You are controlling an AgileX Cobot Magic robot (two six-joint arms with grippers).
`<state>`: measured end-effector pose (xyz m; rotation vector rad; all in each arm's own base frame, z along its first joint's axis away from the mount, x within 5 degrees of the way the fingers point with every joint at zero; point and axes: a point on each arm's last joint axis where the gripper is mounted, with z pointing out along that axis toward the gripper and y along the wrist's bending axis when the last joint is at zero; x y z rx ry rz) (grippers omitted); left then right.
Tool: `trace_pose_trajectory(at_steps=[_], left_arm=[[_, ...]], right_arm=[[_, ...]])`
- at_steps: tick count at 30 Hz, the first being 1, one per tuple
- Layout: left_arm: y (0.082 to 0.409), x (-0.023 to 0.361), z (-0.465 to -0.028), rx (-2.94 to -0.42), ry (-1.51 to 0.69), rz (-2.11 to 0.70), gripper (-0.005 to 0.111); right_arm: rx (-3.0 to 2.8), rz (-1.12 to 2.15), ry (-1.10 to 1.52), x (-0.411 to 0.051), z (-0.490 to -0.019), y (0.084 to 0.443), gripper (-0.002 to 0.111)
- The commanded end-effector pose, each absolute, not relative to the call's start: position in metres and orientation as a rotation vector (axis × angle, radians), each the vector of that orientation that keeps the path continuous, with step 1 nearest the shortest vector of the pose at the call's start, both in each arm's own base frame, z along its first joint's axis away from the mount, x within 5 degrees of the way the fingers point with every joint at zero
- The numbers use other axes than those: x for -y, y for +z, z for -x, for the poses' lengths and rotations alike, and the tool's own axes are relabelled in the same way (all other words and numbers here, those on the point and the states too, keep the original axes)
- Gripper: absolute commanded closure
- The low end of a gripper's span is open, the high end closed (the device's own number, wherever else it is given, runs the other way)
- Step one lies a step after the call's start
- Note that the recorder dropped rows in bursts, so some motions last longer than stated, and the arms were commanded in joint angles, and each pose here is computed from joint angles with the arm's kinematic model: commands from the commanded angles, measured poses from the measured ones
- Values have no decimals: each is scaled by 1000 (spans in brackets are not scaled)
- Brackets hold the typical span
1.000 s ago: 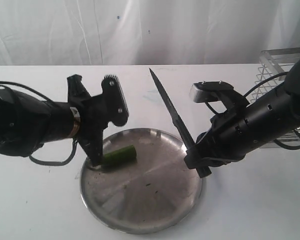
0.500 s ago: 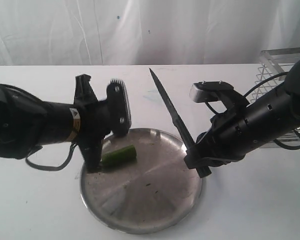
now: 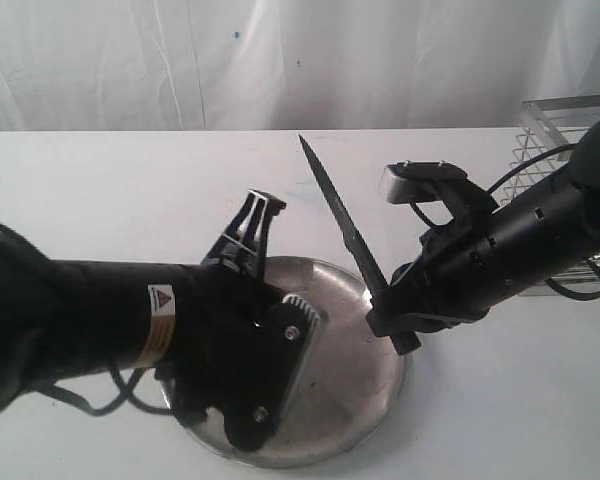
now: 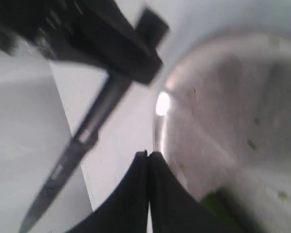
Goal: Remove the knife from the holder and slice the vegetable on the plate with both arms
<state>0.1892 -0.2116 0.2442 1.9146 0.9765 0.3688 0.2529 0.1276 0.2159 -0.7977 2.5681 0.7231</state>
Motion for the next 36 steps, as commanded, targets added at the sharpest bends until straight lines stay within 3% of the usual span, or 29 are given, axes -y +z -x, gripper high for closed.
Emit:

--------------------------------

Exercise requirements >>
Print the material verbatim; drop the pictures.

Completed task >>
You are controlling an AgileX Cobot Magic robot (two six-joint arms with grippers).
`<state>`: measured end-effector pose (xyz m; rotation vector rad; all in each arm's own base frame, z along its first joint's axis away from the mount, x within 5 degrees of the way the fingers point with every joint at zero; point and axes: a point on each arm's last joint axis where the gripper is mounted, with z pointing out along that axis toward the gripper and y along the wrist's bending axis when the last joint is at zero; x y z rx ry rz) (grippers omitted); left then right.
Tool: `trace_pose_trajectory(at_steps=[_], left_arm=[[_, ...]], right_arm=[[_, ...]])`
- at_steps: tick count at 30 Hz, the first being 1, one per tuple
- Layout: left_arm: y (0.082 to 0.409), x (-0.023 to 0.361), z (-0.465 to -0.028), rx (-2.94 to -0.42), ry (-1.51 to 0.69), rz (-2.11 to 0.70), gripper (-0.005 to 0.111); right_arm: rx (-3.0 to 2.8), rz (-1.12 to 2.15), ry (-1.10 to 1.52), x (-0.411 to 0.051), z (-0.490 to -0.019), y (0.084 to 0.443), gripper (-0.002 to 0.111)
- The commanded end-effector pose, each absolute, not relative to the call's start: position in metres and orientation as a rotation vector (axis × angle, radians), each the vector of that orientation that keeps the path continuous, with step 1 nearest the shortest vector of the pose at the call's start, both in each arm's own base frame, z along its first joint's axis away from the mount, x within 5 degrees of the way the fingers point with every joint at zero
- The numbers use other axes than those: x for -y, y for +z, z for -x, for the poses' lengths and rotations alike, and the tool's own axes are relabelled in the same way (all other words and numbers here, those on the point and the states too, keep the original axes)
- Gripper: absolute commanded closure
- The low end of a gripper's span is open, the high end closed (the device's own number, wherever else it is given, runs the other way)
- Step one lies a step after the call's start
- Note that the recorder dropped rows in bursts, so some motions last longer than stated, and the arms were commanded in joint angles, and each pose here is computed from joint angles with the arm's kinematic model: commands from the commanded angles, measured poses from the measured ones
- Values have no decimals: each is scaled by 1000 (spans in brackets are not scaled)
- Brackets hold the typical span
1.000 s ago: 
0.500 s ago: 
now: 
now: 
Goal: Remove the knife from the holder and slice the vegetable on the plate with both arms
<state>0.1892 -0.2116 0.2442 1.9146 0.9765 0.3688 0.2529 0.1276 0.2159 -0.7977 2.5681 0.7231</state>
Motion for the next 36 steps, as commanded, targets added at the sharpest bends until straight lines stay within 3% of the usual span, or 29 are given, axes -y +z -x, gripper high for closed.
Emit:

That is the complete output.